Isn't this a violation of our fundamental
right to speech? Shouldn’t we be deciding whose updates we need to see in our news
feeds and shouldn’t our voice be heard by our friends? Here is what Facebook
has to say...
Noisy
News Feed:
Reason given by Facebook is that they do
that to control noise in the News Feed. Too many updates can inundate the users
feed, so Facebook devised an ultra sophisticated mechanism that reads our minds
(It always asks “What's on your mind”,
so it knows) and shows us what it thinks is appropriate and relevant to us.
Oh ya, how nice!!! A machine deciding what we have to see and not see.
Good riddance freedom of speech, welcome to censorship ‘Facebook’ style!
This is worse than what our James Bond movie villain did; at least he was a human being!
Facebook provides a lot of controls in the form of lists and subscribe options to manage the feed and these are usually beyond the understanding of the average user on Facebook and get totally confusing beyond a point even for power users. Also Facebook conveniently avoids the question
of why there is or there should be so much noise in our News Feeds in the first
place, considering the fact that very few of our friends or pages actually post
updates on a daily basis. Let’s dig a little deeper to understand more.
Facebook has very weird notions of what
needs to appear in our news feed! What our friends or pages that we like are
saying to us via status updates can be compromised on behalf of showing us
photographs of strangers where our friends are tagged. It makes no sense
whatsoever why we should be seeing stuff from people we have nothing to do
with. This does not stop with tagging, if a friend of ours comments on a Public
photograph of a stranger, that photo shows up in our news feed and so on. Why?
Why? Why should we be party to this voyeurism?
Twitter nailed this right, where its
Timeline shows only stuff that a user explicitly shares or re-shares with his
or her followers. Nothing else comes into the timeline. To show all other
secondary activities like favourites (similar to likes in Facebook), who
followed whom, etc. Twitter has a separate tab from where one can view those updates
and not be shoved in the face with junk like Facebook does with its News Feed.

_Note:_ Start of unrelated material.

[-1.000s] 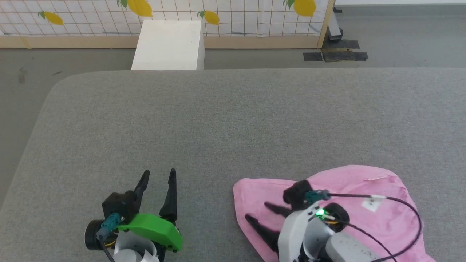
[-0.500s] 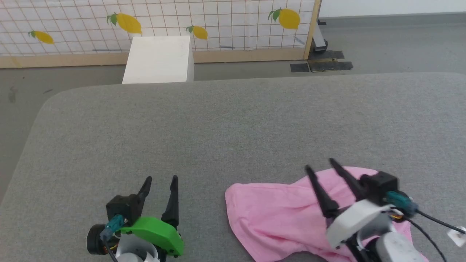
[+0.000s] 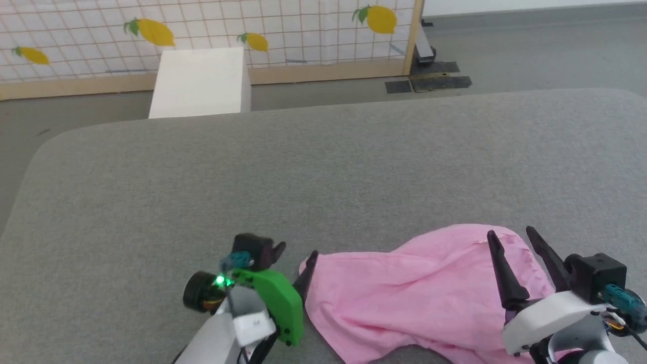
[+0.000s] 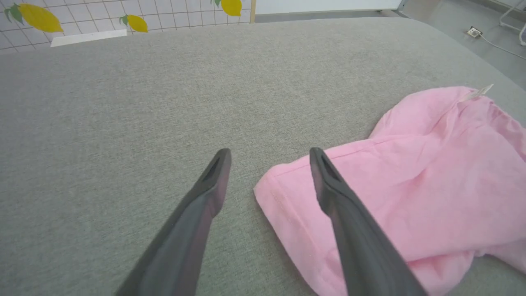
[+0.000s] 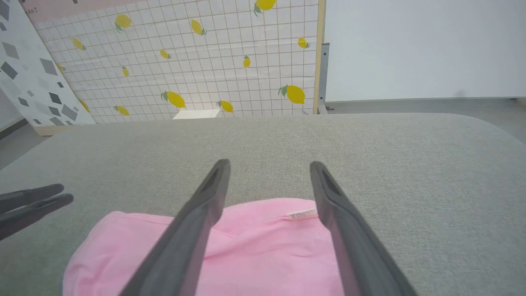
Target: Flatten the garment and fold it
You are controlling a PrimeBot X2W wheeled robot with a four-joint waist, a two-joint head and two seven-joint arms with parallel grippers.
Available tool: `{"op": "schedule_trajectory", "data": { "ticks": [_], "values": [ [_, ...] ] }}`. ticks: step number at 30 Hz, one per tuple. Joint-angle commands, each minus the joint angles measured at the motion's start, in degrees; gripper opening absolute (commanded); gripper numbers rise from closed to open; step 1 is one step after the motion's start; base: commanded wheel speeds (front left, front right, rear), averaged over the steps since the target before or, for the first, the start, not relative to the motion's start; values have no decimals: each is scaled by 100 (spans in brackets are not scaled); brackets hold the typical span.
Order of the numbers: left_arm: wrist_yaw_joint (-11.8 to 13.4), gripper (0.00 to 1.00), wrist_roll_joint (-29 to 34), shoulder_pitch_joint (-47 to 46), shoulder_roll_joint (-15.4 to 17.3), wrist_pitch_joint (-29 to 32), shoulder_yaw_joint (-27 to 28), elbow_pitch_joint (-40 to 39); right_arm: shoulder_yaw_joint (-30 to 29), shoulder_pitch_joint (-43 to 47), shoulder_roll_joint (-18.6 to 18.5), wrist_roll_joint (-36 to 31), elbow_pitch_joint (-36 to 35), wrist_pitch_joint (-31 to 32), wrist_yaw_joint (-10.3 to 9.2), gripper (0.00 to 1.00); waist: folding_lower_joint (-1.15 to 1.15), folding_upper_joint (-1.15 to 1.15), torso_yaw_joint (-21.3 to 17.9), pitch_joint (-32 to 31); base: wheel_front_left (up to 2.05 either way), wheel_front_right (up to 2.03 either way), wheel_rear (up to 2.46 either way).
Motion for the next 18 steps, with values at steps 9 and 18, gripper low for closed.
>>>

Essentially what Facebook is doing is
giving us a sophisticated solution to a problem that it has deliberately
created and which it can solve in a matter of seconds by simply separating the
activities into different tabs which it used to do few years back, not anymore.
But why is Facebook doing all this? Before we come to that, it is important to understand a few more issues that plague Facebook.
Psychological
Problems:
There are deeper underlying psychological
problems that Facebook is struggling with and what I am going to talk about
next is something we all must be really concerned about.
There are two worlds that exist online, one
within the walls of Facebook and one outside of Facebook. The one outside is
dominated by Google which displays ads on almost every major website out there
and takes a cut from the money that those ads generate. Google’s fortunes depend
on the internet being open, as its search engine can’t enter inside the
forbidden kingdom of Facebook where the bulk of the users are now having
conversations. This has prompted Google to start its own social network to
understand what people are talking about or interested in.
It shouldn’t have been so worried, truth
is, every time someone shares a link to a website on Facebook, anyone who
clicks the link would automatically fly out of the walls of Facebook into the
open internet where Google is king.
The more people share links of websites on Facebook, the more Google benefits!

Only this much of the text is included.